Qu’est-ce qu’une fausse-teigne ?
La fausse teigne de la cire (ou teigne de la cire) est un papillon nocturne dont les larves se nourrissent des composants de la ruche, surtout la cire et ce qu’elle contient : des restes d’exuvies, du pollen, … Il en existe deux espèces principales : la fausse teigne majeure (Galleria mellonella), la plus fréquente donc appelé de façon vernaculaire juste fausse teigne et la fausse teigne mineure (Achroia grisella) ou la petite fausse teigne.
Quel est leur cycle de vie, leur comportement ?
Les adultes ne vivent que quelques jours (ils ne mangent pas !). Les femelles pondent leurs œufs dans des ruches faibles ou non occupées . Ce sont des papillons, Lépidoptères, les larves sont des chenilles, elles creusent des galeries dans les cires gaufrées, les cadres, les opercules, et parfois même le bois. Elles se nourrissent de cire, de débris de pollen, de restes larvaires d’abeille et de propolis, puis elles tissent des cocons, et se métamorphosent en papillons adultes. Le cycle complet dure de 6 semaines à plusieurs mois selon la température.


D’où sont-elles originaires ?
Ces deux espèces, Galleria mellonella, la fausse teigne et Achroia grisella, la petite fausse teigne, ont une histoire ancienne et sont aujourd’hui cosmopolites, mais elles ont des origines géographiques distinctes intéressantes.
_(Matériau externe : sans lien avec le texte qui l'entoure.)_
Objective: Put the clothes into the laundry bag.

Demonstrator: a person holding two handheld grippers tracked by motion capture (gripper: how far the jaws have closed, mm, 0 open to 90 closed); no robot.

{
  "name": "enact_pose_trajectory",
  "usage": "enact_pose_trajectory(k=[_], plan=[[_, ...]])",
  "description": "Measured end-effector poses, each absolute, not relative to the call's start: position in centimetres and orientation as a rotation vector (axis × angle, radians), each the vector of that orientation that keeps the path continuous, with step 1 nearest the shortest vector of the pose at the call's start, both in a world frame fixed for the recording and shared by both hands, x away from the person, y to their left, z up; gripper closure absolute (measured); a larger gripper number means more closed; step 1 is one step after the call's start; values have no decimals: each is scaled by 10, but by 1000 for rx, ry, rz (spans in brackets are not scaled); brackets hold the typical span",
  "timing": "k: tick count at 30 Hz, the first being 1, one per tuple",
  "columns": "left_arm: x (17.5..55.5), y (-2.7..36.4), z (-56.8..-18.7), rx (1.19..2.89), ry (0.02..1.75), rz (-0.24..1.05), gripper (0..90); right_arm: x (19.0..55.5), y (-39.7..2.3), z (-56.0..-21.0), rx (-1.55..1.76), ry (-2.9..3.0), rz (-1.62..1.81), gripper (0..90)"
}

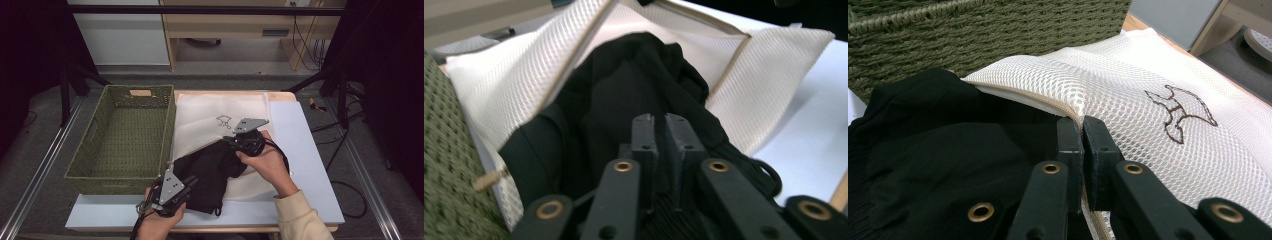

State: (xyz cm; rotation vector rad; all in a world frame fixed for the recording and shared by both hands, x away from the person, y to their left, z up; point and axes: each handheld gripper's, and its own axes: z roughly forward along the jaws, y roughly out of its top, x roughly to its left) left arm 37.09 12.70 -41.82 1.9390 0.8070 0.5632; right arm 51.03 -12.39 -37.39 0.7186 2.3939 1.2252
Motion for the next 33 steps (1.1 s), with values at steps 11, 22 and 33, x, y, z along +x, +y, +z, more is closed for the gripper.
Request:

L’origine géographique probable de Galleria mellonella serait africaine, plus précisément d’Afrique subsaharienne ou Afrique orientale. Elle s’est ensuite répandue en Méditerranée, au Moyen-Orient, puis dans le reste du monde. Aujourd’hui, elle est présente partout où l’apiculture existe, notamment en Europe, Asie, Amériques, Afrique et Océanie. Galleria mellonella est associée à l’apiculture depuis l’Antiquité : Aristote en parle déjà en -350 av. J.-C. dans ses Historia Animalium, décrivant des vers qui « rongent les rayons » dans les ruches. L’origine géographique d’Achroia grisella est possiblement le sud-est asiatique. Comme Galleria, elle s’est répandue via l’apiculture humaine. Elle est maintenant quasiment cosmopolite, mais reste plus discrète que sa cousine majeure. Les deux espèces se sont propagées via le commerce des ruches, cadres et cires et la sédentarisation de l’apiculture, qui a offert aux teignes un habitat stable. Enfin, le développement du stockage de hausses, favorisant les infestations hors présence d’abeilles.
Une coévolution avec Apis mellifera ? Oui, et pas seulement ! Elles peuvent aussi s’installer dans des colonies d’autres abeilles comme Apis cerana (l’abeille asiatique), ou d’abeilles sans dard comme chez des Meliponini, plus rarement chez des bourdons, et parfois même dans les nids d’abeilles solitaires, quand ils sont en milieu confiné.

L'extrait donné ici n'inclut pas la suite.